Ibride e Elettriche

Auto elettriche: per Stellantis sono troppo costose e imposte dai governi

Negli ultimi mesi Carlos Tavares ha espresso a più riprese alcune perplessità riguardanti la mobilità elettrica, in particolare per i costi troppo alti e per la limitata accessibilità ai sistemi di ricarica, utilizzando sempre frasi moderate e mai troppo negative. Ieri, invece, il numero uno di Stellantis si è spinto un po’ in là menzionando anche i governi con le loro forti imposizioni.

A suo avviso, i veicoli elettrici e la relativa transizione è una strategia imposta direttamente dall’alto che, tuttavia, al momento permette solo alle fasce più abbienti di poterne acquistare uno. Secondo Tavares, è ancora estremamente complicato riuscire a promuovere la vendita di un’auto compatta elettrica da 30mila euro, quando con circa la metà del prezzo è possibile acquistare la variante endotermica. Insomma, come ampiamente ribadito, gli incentivi all’acquisto di auto elettriche sono più fondamentali del previsto e attualmente l’unico strumento che consente un rinnovamento continuo dei parchi auto.

Se da un lato ci sarebbe il desiderio di mantenere accessibili le soluzioni green, dall’altro l’attuale crisi dei semiconduttori sta mettendo in ginocchio il settore dell’automotive obbligando alcune case a dover necessariamente cambiare la dotazione di serie o eliminare direttamente alcuni accessori troppo gravosi per la linea di produzione. Più a lungo durerà la crisi, più sarà complicato mantenere questo modello di business e per questo motivo è necessario potersi slegare dall’oriente e avere una produzione europea di tutti i componenti. Secondo Tavares la crisi sarebbe solo all’inizio e potrebbe protrarsi anche nel 2022, complice un’imminente ondata di rincari anche nei prezzi delle materie prime.

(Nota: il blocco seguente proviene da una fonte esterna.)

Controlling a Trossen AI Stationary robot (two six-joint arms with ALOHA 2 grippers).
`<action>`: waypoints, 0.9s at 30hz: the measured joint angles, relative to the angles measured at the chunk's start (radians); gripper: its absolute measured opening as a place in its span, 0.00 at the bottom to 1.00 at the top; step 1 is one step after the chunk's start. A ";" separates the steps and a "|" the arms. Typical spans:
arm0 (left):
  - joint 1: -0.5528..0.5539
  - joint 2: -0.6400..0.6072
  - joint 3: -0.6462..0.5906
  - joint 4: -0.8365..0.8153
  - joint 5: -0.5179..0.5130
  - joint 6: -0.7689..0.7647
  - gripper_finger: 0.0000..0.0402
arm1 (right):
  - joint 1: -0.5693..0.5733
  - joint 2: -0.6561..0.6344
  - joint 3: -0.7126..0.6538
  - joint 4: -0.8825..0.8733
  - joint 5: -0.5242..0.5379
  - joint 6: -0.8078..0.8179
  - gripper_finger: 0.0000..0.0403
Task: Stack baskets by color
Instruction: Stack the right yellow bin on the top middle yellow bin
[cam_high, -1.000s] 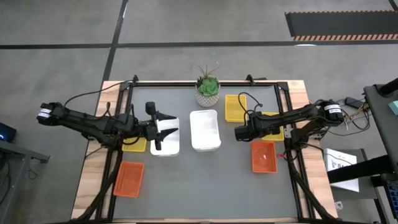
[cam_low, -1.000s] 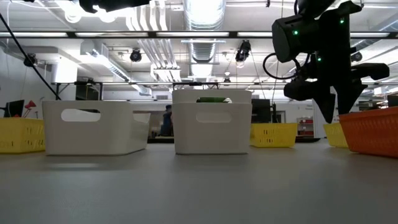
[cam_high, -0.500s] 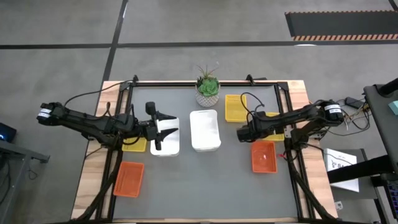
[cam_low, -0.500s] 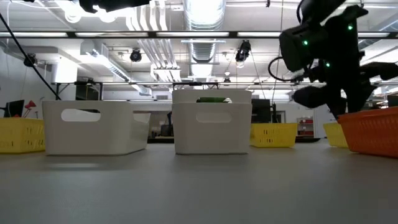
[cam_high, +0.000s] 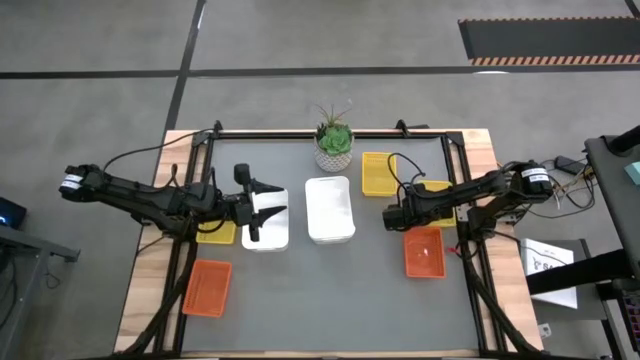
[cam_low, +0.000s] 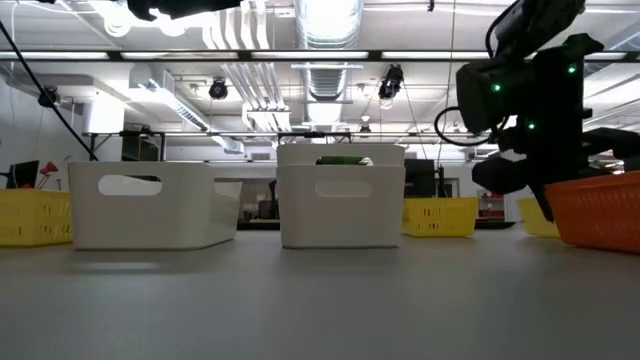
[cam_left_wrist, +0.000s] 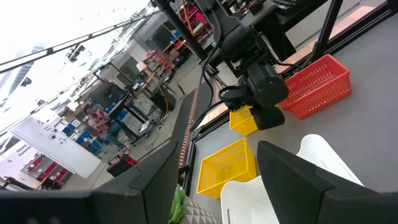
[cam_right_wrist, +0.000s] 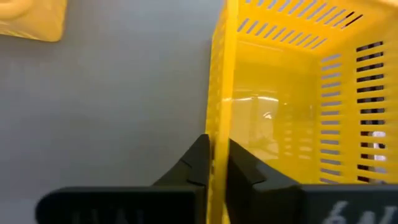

I chip vengono utilizzati dalle case automobilistiche per praticamente qualsiasi cosa, dalle centraline dei motori sino ai sistemi di assistenza alla guida (ADAS). A questo proposito, nella conferenza web Tavares ha accennato alla guida autonoma, quella al 100% slegata dall’interazione dell’uomo, e secondo lui è ancora lontana come idea e tecnologia. Infine, ha speso anche due parole sugli attuali marchi di Stellantis, precisando come Alfa Romeo, Lancia e DS siano soluzioni complementari che possono tranquillamente coesistere offrendo modelli differenti e capaci di attirare un maggior pubblico.